═══ Recorded information ═══

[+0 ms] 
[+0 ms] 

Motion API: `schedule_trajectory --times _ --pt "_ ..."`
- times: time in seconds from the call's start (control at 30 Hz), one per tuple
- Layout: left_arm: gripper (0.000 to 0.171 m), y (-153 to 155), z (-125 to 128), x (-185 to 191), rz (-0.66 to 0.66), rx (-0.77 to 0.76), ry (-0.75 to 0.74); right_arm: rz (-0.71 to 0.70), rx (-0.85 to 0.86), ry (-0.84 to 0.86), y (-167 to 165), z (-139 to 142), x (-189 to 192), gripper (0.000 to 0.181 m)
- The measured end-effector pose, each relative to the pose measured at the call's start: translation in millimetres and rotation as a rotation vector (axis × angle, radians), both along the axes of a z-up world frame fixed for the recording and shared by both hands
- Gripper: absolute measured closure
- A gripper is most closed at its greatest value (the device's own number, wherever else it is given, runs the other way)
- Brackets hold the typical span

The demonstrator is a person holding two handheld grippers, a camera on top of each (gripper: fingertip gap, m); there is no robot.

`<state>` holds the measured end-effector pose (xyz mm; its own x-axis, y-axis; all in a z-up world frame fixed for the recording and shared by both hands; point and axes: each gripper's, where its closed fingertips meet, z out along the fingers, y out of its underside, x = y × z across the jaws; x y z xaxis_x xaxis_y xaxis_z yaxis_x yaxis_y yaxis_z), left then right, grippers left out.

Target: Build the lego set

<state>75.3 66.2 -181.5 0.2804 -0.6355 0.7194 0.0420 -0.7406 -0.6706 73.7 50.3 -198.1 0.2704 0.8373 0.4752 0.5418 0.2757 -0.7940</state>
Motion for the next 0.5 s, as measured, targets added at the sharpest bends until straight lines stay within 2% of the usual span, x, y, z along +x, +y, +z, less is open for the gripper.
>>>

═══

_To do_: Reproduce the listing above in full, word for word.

_Written response_:
[+0 ms] 
[+0 ms] 

Motion API: `schedule_trajectory --times _ --pt "_ ..."`
- times: time in seconds from the call's start (control at 30 Hz), one per tuple
- Layout: left_arm: gripper (0.000 to 0.171 m), y (-153 to 155), z (-125 to 128), x (-185 to 191), rz (-0.66 to 0.66), rx (-0.77 to 0.76), ry (-0.75 to 0.74); right_arm: rz (-0.71 to 0.70), rx (-0.85 to 0.86), ry (-0.84 to 0.86), y (-167 to 165), z (-139 to 142), x (-189 to 192), gripper (0.000 to 0.181 m)
- The measured end-effector pose, each relative to the pose measured at the call's start: translation in millimetres and rotation as a rotation vector (axis × angle, radians), both along the axes of a z-up world frame fixed for the recording and shared by both hands
- Gripper: absolute measured closure
- A gripper is most closed at its greatest value (the device's own number, wherever else it is given, runs the other way)
- Brackets hold the typical span

The demonstrator is a person holding two handheld grippers, a camera on top of each (gripper: fingertip gap, m); there is no robot.

`<state>` holds the measured end-effector pose (xyz mm; its own x-axis, y-axis; all in a z-up world frame fixed for the recording and shared by both hands; point and axes: each gripper's, where its closed fingertips meet, z out along the fingers, y out of its underside, x = y × z across the jaws; x y z xaxis_x xaxis_y xaxis_z yaxis_x yaxis_y yaxis_z), left then right, grippers left out.

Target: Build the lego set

<state>75.3 66.2 -181.5 0.2804 -0.6355 0.7194 0.0420 -0.7406 -0.6706 73.7 50.3 -198.1 0.2704 0.8373 0.4752 0.5418 0.2757 -0.7940</state>
Motion for the next 0.5 s, as measured, targets added at the sharpest bends until straight lines stay within 2% of the usual span, x, y, z along +x, +y, +z, less is open for the gripper.
>>>

Nothing more is required for this exercise.